What do you know? The soggy tourist look suits you.
misdealer: (149)

god help them

[personal profile] misdealer 2018-03-09 07:07 am (UTC)(link)
[ ooc: Also, hi. Sorry for the long wait between tags. My time-zone is PST and I work odd-hours if it helps to know. ]

Says the guy in the furry suit. At least my costume lets me breathe.

[ Faye lifts the cloth from the front for a moment to reveal something like a twinkling pink, sleeve-less leotard with a flimsy, asymmetrical skirt. It covers more modestly than the usual risque garb she goes for, but explains the bare legs. ]

I'm supposed to be a fairy. Left my wings in the break room, I just had to get out.
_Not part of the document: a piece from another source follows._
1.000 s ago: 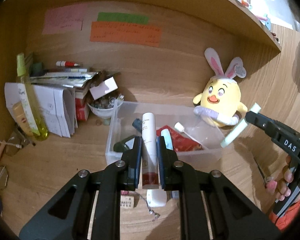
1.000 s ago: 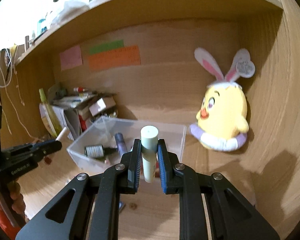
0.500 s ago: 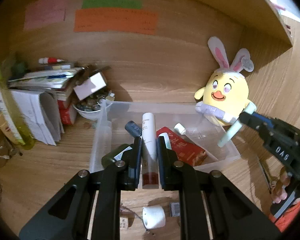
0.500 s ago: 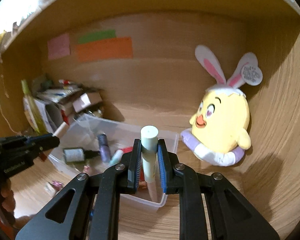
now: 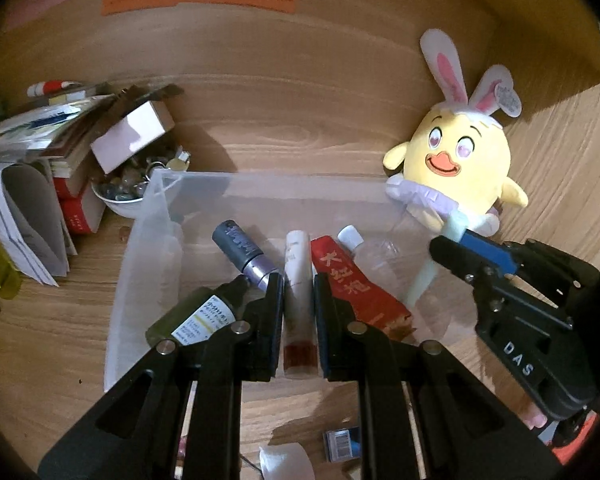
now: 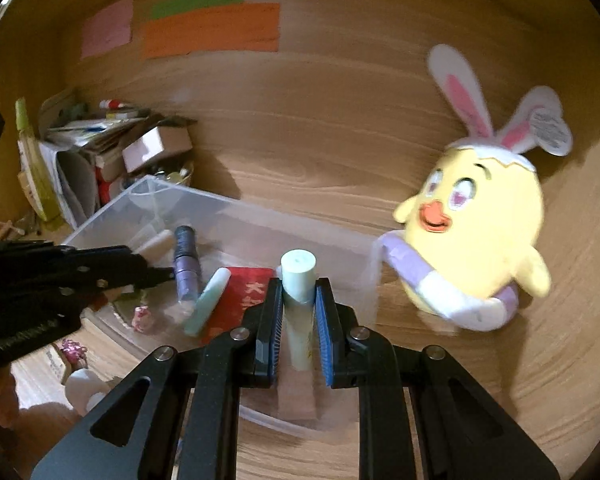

[ Fairy number whatever. Side-character-fairy. Apparently Tinkerbell's role was taken but there were other fairies to help with the lines of kids who wanted pictures and face-paintings. Faye wondered if all Sleeping Beauty had to do was sleep during the meet-and-greets. #goals

But man, she had to do something about Spike in the ridiculous suit. After the poncho, she had intended the next splurge with her meager funds to go towards some touristy sunglasses, maybe color-tinted or fun-shaped. Hey, it's not just hot out here, the sun's glare is killer.

However, now she considers looking for a kiosk that sells disposable cameras. ... Those still existed, right? ]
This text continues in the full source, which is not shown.